Syntroleum worked with the U. S. Air Force to flight-test a synthetic jet fuel blend. The Air Force, which is the U.S. military's largest user of fuel, began exploring alternative fuel sources in 1999. On December 15, 2006, a B-52 took off from Edwards AFB for the first time powered solely by a 50–50 blend of JP-8 and Syntroleum's FT fuel. The seven-hour flight test was considered a success. The goal of the flight test program was to qualify the fuel blend for fleet use on the service's B-52s, and then flight test and qualification on other aircraft.

In June 2007, Syntroleum Corp and meat producer Tyson Foods Inc. announced plans to set up a $150 million plant in a Joint Venture that became known as Dynamic Fuels LLC, to produce fuel from animal fat, aimed at the renewable diesel and jet fuel markets.
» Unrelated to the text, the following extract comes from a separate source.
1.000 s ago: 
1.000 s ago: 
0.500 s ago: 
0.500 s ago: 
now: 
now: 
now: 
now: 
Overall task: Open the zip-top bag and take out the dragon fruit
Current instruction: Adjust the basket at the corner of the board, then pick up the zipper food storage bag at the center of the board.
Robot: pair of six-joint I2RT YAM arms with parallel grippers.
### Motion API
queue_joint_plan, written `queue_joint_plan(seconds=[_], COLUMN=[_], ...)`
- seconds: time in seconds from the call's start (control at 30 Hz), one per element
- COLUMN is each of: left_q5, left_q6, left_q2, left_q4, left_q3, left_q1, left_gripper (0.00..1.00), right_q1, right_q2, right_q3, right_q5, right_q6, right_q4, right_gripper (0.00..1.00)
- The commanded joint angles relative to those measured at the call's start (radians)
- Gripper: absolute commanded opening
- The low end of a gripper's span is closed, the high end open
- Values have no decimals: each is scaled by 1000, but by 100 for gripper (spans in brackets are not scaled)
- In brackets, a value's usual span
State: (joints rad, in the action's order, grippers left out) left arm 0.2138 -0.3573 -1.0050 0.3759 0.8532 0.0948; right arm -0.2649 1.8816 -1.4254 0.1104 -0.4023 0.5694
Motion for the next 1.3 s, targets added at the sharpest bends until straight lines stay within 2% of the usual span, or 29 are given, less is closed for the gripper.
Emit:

The facility at Geismar, Louisiana, completed in 2010, was the first large scale renewable diesel biorefinery built in the U.S.

The Dynamic Fuels JV represented a significant shift in corporate direction away from GTL technology and was accompanied by restructuring, leading to Kenneth Agee departing the company and buying Syntroleum’s research and laboratory facilities at Tulsa to form a new company Emerging Fuels Technology, also employing several former Syntroleum staff. This company continues to be focused on developing and commercializing GTL and upgrading technology.

It was announced in December 2013 that Syntroleum's operations would be sold to Renewable Energy Group (REG) Inc. of Ames, Iowa. This transaction was completed on June 4, 2014. REG also bought out Tyson Food's interest in Dynamic Fuels. The Renewable Energy Group was acquired by Chevron on February 28, 2022 and is now known asChevron Renewable Energy Group.

==Technology==
The Syntroleum Process produces synthetic fuel by the Fischer–Tropsch process, which can use natural gas, coal, biogas or biomass as feedstocks. The technology is detailed in Robert A. Meyers. 2004,1997,1986. Handbook of Petroleum Refining Processes, Third Edition. McGraw-Hill Education.